ACTIVIDAD 2 Lengua y Literatura
2° 1ra. - 2° A (Prof. González)
2° 2da. (Prof. Maggiori)
PATRÓN de Abelardo Castillo
I
La vieja Tomasina, la partera se lo dijo, tas
preñada, le dijo, y ella sintió un miedo oscuro y pegajoso: llevar una criatura
adentro como un bicho enrollado, un hijo, que a lo mejor un día iba a tener los
mismos ojos duros, la misma piel áspera del viejo. Estás segura, Tomasina,
preguntó, pero no preguntó: asintió. Porque ya lo sabía; siempre supo que el
viejo iba a salirse con la suya. Pero m’hija, había dicho la mujer, llevo
anunciando más partos que potros tiene tu marido. La miraba. Va a estar contento
Anteno, agregó. Y Paula dijo sí, claro. Y aunque ya no se acordaba, una tarde,
hacía cuatro años, también había dicho:
–Sí, claro.
Esa tarde quería
decir que aceptaba ser la mujer de don Antenor Domínguez, el dueño de La
Cabriada: el amo.
–Mire que no es
obligación. –La abuela de Paula tenía los ojos bajos y se veía de lejos que sí,
que era obligación. –Ahora que usté sabe cómo ha sido siempre don Anteno con
una, lo bien que se portó de que nos falta su padre. Eso no quita que haga su
voluntad.
Sin querer, las
palabras fueron ambiguas; pero nadie dudaba de que, en toda La Cabriada, su
voluntad quería decir siempre lo mismo. Y ahora quería decir que Paula, la hija
de un puestero de la estancia vieja –muerto, achicharrado en los corrales por
salvar la novillada cuando el incendio aquel del 30– podía ser la mujer del
hombre más rico del partido, porque, un rato antes, él había entrado al rancho
y había dicho:
–Quiero casarme con
su nieta –Paula estaba afuera, dándoles de comer a las gallinas; el viejo había
pasado sin mirarla. –Se me ha dado por tener un hijo, sabes. –Señaló afuera, el
campo, y su ademán pasó por encima de Paula que estaba en el patio, como si el
ademán la incluyera, de hecho, en las palabras que iba a pronunciar después.

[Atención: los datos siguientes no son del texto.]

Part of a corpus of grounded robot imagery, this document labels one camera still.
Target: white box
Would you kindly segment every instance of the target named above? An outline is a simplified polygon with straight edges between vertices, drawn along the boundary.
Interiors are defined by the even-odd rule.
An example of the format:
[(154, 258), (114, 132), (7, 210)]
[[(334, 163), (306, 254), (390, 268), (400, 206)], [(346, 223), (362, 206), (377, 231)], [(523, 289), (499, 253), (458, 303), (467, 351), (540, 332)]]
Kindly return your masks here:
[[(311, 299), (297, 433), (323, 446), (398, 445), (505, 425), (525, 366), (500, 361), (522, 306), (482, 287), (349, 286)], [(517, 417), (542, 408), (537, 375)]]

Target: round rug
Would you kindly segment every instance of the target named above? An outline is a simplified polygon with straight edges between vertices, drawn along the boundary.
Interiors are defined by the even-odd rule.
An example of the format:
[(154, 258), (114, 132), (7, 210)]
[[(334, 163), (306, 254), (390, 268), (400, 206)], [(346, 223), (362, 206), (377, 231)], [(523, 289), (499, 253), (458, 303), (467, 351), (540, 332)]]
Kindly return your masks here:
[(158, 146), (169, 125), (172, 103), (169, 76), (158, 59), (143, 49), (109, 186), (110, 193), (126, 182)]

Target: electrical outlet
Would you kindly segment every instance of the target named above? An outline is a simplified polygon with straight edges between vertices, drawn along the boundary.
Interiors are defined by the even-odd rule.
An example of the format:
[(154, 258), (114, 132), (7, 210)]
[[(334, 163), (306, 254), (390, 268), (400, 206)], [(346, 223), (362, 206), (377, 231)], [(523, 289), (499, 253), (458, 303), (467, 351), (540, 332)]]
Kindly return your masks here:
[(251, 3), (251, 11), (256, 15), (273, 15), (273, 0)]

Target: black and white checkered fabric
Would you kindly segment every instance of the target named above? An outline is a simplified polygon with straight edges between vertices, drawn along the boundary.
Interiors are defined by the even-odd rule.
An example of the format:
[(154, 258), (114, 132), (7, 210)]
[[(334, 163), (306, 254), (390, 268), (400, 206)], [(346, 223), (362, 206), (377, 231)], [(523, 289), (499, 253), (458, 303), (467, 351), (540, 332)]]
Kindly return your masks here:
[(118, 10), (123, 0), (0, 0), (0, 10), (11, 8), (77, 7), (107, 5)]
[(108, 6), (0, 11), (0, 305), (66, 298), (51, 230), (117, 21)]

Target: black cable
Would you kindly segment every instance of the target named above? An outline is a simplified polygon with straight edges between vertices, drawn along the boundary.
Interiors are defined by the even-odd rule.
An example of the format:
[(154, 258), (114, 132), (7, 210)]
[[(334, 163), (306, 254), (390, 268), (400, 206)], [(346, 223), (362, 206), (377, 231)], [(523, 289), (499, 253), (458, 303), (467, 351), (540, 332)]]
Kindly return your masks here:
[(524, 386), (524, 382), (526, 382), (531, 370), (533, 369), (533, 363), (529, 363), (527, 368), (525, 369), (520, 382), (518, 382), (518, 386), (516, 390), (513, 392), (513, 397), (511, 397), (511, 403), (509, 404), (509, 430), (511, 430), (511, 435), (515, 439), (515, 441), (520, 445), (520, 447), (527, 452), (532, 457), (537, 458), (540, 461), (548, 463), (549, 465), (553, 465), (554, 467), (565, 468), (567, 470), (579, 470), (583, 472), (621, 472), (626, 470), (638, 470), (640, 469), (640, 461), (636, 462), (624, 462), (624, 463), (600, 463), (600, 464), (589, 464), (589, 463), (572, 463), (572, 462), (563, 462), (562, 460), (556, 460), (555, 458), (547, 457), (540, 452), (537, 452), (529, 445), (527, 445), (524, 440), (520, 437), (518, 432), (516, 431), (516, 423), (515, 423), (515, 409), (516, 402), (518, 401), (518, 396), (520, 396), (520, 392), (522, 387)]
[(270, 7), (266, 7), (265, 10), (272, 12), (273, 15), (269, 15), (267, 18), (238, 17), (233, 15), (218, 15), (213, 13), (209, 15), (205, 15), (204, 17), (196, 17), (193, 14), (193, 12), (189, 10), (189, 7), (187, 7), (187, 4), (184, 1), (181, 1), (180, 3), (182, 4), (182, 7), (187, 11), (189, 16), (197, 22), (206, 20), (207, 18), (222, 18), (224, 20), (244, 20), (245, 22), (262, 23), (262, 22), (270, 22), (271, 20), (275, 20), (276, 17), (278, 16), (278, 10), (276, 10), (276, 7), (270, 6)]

–Mucho para que se lo quede el gobierno, y muy mío. ¿Cuántos años tiene la
muchacha?
–Diecisiete, o
dieciséis –la abuela no sabía muy bien; tampoco sabía muy bien cómo hacer para
disimular el asombro, la alegría, las ganas de regalar, de vender a la nieta.
Se secó las manos en el delantal.
Él dijo:
–Qué me miras. ¿Te
parece chica? En los bailes se arquea para adelante, bien pegada a los peones.
No es chica. Y en la casa grande va a estar mejor que acá. Qué me contestas.
–Y yo no sé, don
Anteno. Por mí no hay… –y no alcanzó a decir que no había inconveniente porque
no le salió la palabra. Y entonces todo estaba decidido. Cinco minutos después
él salió del rancho, pasó junto a Paula y dijo “vaya, que la vieja quiere
hablarla”. Ella entró y dijo:
–Sí, claro.
Y unos meses
después el cura los casó. Hubo malicia en los ojos esa noche, en el patio de la
estancia vieja. Vino y asado y malicia. Paula no quería escuchar las palabras
que anticipaban el miedo y el dolor.
–Un alambre parece
el viejo.
Duro, retorcido
como un alambre, bailando esa noche, demostrando que de viejo sólo tenía la
edad, zapateando un malambo hasta que el peón dijo está bueno, patrón, y él se
rió, sudado, brillándole la piel curtida. Oliendo a padrillo.
Solos los dos, en
sulky la llevó a la casa. Casi tres leguas, solos, con todo el cielo arriba y
sus estrellas y el silencio. De golpe, al subir una loma, como un aparecido se
les vino encima, torva, la silueta del Cerro Negro. Dijo Antenor:
–Cerro Patrón.
Y fue todo lo que
dijo.
Después, al pasar
el último puesto, Tomás, el cuidador, lo saludó con el farol desde lejos.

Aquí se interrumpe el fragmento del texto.